Cut-elimination is the bedrock of proof theory with a multitude of applications from computational interpretations to proof analysis. It is also the starting point for important meta-theoretical investigations including decidability, complexity, disjunction property, and interpolation. Unfortunately cut-elimination does not hold for the sequent calculi of most non-classical logics. It is well-known that the key to applications is the subformula property (a typical consequence of cut-elimination) rather than cut-elimination itself. With this in mind we introduce cut-restriction, a procedure to restrict arbitrary cuts to analytic cuts (when elimination is not possible). The algorithm applies to all sequent calculi satisfying language-independent and simple-to-check conditions, and it is obtained by adapting age-old cut-elimination.
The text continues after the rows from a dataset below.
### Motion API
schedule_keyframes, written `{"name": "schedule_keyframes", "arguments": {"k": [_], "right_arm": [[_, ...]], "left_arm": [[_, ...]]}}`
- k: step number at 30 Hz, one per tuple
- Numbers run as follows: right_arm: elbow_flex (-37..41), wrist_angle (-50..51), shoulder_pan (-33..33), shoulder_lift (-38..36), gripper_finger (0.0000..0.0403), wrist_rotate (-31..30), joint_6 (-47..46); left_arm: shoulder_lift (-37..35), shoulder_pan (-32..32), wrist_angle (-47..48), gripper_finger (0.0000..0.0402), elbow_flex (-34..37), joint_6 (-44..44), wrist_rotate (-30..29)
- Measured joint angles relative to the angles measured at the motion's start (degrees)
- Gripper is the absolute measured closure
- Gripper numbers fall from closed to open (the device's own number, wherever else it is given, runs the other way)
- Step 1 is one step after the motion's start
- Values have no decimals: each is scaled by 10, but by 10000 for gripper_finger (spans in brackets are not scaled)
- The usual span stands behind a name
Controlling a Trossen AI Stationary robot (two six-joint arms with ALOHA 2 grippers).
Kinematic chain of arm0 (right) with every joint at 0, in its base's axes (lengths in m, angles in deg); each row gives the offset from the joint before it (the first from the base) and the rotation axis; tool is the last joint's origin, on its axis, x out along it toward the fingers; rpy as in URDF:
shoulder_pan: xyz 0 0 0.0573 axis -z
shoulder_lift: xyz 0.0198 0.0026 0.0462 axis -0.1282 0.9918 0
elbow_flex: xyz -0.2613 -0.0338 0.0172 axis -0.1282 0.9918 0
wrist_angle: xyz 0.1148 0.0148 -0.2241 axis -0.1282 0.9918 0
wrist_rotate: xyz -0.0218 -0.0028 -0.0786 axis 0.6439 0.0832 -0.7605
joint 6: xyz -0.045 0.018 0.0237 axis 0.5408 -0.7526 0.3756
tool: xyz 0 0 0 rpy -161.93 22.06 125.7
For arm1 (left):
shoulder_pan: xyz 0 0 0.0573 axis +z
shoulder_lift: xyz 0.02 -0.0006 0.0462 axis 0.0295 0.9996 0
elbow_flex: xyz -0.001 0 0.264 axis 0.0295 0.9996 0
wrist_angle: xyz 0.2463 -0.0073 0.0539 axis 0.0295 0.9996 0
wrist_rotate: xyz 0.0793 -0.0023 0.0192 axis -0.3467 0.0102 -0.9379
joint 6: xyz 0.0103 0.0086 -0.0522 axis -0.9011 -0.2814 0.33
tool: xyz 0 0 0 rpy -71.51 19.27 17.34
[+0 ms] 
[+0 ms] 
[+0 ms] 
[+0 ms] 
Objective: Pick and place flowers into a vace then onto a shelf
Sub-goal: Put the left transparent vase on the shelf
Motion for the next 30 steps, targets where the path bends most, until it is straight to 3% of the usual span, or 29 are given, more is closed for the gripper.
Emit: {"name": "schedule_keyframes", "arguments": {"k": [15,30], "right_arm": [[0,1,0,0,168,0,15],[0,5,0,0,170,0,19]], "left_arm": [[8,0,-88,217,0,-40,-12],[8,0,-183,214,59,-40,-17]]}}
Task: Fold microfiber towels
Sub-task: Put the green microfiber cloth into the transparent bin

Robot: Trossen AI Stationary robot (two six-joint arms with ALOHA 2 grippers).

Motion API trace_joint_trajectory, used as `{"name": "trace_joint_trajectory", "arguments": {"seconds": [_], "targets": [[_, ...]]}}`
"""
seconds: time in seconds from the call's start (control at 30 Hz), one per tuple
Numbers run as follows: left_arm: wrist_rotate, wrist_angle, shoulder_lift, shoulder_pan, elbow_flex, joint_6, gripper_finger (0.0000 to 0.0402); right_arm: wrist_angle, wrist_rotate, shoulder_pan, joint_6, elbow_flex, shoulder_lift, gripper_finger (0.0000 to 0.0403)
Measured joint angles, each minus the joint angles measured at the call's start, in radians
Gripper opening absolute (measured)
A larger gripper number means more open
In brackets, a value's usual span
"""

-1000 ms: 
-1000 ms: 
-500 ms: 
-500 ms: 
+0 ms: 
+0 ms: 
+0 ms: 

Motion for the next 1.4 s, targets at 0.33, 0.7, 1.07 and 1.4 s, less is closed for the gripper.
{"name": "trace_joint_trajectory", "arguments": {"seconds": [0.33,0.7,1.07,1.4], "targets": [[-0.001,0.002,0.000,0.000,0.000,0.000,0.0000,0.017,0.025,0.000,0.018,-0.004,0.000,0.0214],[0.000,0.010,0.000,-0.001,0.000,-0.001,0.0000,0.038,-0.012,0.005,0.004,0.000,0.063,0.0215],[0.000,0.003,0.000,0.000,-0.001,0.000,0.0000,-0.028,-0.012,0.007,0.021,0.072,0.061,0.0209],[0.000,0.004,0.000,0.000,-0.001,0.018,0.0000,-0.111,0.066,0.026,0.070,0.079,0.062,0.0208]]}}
Our work encompasses existing results in a uniform way, and establishes novel analytic subformula properties.

翻译：分割消去是证明论的基石，具有从计算解释到证明分析的多重应用。它也是包括可判定性、复杂性、析取性质和插值性等重要元理论研究的起点。遗憾的是，对于大多数非经典逻辑的相继式演算而言，分割消去并不成立。众所周知，应用的关键在于子公式性质（分割消去的典型结果）而非分割消去本身。基于这一认识，我们引入分割-限制过程，将任意分割限制为分析性分割（当消去不可行时）。该算法适用于所有满足语言无关且易于检验条件的相继式演算，并通过改造经典分割消去方法实现。我们的工作以统一方式涵盖现有成果，并建立了新颖的分析性子公式性质。